══ Given data ══

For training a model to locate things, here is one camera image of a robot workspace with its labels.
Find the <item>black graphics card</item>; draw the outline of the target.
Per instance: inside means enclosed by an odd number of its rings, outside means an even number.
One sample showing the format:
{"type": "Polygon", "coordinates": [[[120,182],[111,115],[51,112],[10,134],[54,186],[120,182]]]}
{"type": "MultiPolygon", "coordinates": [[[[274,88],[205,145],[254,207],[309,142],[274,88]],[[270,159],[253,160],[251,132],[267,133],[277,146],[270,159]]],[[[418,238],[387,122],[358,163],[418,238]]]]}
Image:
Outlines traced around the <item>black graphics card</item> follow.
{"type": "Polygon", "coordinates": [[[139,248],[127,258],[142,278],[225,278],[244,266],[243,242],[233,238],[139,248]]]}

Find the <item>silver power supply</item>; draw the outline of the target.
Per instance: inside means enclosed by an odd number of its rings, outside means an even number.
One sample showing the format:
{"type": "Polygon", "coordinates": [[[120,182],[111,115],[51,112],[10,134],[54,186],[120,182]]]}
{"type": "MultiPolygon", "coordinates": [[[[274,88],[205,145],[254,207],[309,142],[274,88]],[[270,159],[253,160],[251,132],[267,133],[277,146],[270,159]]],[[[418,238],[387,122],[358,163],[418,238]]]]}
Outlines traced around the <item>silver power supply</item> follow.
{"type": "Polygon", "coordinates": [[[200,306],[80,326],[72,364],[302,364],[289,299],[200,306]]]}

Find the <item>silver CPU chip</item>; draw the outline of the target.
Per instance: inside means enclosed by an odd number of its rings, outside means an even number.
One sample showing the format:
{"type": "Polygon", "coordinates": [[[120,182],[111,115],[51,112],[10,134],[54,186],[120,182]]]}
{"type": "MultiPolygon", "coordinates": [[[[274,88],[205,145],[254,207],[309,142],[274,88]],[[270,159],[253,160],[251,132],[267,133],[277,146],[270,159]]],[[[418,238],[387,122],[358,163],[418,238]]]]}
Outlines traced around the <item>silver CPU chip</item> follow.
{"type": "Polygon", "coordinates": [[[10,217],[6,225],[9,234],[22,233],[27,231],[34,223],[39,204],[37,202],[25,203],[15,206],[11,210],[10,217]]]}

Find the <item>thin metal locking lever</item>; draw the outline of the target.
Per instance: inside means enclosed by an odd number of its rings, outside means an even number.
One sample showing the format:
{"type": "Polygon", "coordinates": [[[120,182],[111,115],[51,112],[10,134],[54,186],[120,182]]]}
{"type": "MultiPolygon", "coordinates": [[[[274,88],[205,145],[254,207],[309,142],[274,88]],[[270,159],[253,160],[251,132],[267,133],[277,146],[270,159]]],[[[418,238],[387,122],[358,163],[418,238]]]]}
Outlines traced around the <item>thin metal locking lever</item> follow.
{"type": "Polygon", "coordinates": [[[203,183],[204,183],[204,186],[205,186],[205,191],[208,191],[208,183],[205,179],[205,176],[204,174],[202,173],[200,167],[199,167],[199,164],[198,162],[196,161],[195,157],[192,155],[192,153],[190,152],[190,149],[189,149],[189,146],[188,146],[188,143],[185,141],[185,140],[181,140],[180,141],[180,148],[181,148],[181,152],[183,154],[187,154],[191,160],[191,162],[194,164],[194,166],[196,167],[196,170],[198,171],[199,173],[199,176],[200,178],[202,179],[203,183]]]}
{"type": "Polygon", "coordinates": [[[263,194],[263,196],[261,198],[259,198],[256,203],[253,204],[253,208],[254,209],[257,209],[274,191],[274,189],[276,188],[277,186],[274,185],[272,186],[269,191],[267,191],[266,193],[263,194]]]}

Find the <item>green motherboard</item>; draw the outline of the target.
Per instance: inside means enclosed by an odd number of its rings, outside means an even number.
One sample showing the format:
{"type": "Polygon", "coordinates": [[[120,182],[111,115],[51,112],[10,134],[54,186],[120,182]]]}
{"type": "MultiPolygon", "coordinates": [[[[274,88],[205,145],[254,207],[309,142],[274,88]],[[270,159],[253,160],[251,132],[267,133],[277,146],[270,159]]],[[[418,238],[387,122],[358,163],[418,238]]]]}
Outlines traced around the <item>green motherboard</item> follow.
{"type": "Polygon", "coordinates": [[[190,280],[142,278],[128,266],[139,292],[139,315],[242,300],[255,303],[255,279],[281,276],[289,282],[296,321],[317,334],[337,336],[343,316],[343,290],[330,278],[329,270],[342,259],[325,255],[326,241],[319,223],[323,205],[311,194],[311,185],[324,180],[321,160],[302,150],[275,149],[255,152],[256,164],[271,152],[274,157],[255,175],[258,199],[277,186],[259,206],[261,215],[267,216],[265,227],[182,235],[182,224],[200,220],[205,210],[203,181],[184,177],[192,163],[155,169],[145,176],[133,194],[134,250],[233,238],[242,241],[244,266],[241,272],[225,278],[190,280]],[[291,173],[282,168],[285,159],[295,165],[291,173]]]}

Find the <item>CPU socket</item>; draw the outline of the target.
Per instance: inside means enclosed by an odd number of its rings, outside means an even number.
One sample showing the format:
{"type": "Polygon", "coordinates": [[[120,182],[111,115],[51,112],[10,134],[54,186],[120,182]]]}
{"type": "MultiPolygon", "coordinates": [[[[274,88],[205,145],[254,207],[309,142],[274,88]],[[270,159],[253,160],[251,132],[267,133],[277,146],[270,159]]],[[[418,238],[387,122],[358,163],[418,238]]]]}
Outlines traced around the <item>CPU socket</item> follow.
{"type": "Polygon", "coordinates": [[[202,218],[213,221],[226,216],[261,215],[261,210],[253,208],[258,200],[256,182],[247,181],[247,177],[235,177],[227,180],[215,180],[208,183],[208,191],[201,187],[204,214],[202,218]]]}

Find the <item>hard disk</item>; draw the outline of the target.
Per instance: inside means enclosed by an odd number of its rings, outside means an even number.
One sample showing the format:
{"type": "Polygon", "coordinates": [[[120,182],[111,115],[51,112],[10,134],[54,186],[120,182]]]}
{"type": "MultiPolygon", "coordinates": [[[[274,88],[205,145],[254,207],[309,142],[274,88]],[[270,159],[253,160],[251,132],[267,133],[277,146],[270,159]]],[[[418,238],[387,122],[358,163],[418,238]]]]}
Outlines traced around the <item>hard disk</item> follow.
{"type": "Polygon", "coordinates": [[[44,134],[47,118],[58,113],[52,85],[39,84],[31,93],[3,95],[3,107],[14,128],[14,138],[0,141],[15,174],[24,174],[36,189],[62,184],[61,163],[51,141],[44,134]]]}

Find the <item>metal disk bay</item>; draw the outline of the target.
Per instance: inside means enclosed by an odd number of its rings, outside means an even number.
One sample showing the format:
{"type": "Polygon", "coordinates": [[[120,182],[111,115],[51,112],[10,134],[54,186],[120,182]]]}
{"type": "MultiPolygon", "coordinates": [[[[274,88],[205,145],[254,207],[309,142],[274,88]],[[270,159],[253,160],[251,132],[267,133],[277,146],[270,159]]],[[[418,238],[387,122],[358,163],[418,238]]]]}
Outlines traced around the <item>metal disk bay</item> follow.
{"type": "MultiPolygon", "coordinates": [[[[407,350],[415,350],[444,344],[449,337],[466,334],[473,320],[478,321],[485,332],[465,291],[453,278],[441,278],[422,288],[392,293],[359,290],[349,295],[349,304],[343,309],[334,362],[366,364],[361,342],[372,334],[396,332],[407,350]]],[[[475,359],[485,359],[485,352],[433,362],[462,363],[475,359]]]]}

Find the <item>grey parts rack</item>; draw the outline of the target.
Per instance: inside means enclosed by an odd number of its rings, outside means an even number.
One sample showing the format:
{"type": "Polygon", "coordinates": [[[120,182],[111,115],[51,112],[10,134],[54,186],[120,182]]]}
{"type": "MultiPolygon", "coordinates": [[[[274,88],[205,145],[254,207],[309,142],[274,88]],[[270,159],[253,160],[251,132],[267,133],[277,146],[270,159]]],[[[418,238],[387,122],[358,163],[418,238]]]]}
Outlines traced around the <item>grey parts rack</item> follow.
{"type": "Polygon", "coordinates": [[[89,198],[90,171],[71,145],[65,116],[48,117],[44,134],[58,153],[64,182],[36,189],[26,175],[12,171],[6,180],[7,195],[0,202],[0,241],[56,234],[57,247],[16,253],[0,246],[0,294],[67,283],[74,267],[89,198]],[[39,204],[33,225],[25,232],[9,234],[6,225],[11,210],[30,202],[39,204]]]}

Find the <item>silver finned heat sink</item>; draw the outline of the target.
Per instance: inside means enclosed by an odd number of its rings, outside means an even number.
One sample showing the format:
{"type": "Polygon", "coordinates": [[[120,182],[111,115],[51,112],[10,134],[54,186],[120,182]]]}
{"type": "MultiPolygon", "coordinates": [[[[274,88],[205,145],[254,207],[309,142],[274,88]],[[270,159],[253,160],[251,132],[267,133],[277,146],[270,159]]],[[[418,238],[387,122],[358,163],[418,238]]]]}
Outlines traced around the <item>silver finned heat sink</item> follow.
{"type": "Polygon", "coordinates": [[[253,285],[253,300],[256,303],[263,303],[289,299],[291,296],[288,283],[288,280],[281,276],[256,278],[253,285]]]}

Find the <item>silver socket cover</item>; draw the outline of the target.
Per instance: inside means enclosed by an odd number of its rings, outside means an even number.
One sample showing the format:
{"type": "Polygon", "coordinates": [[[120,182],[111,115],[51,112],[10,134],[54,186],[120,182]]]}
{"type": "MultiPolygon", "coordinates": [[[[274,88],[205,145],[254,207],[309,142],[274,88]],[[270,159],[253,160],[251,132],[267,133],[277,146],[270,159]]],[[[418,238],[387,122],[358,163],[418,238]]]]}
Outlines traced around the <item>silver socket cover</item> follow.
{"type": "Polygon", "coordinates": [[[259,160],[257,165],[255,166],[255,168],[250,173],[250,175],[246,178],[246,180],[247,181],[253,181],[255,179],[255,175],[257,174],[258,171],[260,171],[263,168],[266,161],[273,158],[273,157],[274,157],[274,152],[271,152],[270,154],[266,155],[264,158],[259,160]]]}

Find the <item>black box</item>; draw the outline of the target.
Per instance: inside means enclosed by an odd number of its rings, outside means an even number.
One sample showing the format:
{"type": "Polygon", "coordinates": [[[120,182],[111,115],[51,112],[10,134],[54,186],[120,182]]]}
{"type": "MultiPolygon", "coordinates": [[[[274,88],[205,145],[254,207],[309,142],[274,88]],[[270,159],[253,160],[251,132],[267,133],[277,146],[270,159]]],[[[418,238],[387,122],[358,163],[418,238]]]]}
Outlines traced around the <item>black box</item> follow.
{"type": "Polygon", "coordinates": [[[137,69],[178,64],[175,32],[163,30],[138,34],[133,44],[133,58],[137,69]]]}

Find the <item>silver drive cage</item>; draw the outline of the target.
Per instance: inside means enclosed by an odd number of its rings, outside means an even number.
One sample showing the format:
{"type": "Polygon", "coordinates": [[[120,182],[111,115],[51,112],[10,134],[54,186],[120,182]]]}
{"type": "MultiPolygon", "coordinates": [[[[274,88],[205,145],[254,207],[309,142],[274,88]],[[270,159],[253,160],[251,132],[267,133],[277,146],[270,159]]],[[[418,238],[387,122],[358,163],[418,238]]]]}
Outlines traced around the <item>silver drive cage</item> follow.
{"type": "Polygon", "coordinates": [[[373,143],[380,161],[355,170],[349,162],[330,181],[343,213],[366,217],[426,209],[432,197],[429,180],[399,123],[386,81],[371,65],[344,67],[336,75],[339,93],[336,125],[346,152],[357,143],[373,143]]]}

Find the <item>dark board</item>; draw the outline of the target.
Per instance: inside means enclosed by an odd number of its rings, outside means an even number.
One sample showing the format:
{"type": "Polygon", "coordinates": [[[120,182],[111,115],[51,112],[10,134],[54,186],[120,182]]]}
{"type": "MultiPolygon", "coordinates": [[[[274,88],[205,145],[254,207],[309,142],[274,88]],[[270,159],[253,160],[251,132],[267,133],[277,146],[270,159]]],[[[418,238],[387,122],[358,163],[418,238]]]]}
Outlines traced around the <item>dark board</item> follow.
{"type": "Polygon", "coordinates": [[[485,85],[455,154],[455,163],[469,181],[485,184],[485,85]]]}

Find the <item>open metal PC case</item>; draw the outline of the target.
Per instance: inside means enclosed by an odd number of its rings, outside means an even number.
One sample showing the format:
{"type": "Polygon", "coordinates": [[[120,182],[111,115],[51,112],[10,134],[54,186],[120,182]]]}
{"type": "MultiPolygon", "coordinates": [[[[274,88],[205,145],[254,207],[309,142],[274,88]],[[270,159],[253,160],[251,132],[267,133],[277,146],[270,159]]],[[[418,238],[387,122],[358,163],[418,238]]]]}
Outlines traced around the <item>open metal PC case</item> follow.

═══

→ Work task
Filter the entries and copy out every line with the word "open".

→ Answer space
Find the <item>open metal PC case</item>; draw the outline of the target.
Outlines traced around the <item>open metal PC case</item> follow.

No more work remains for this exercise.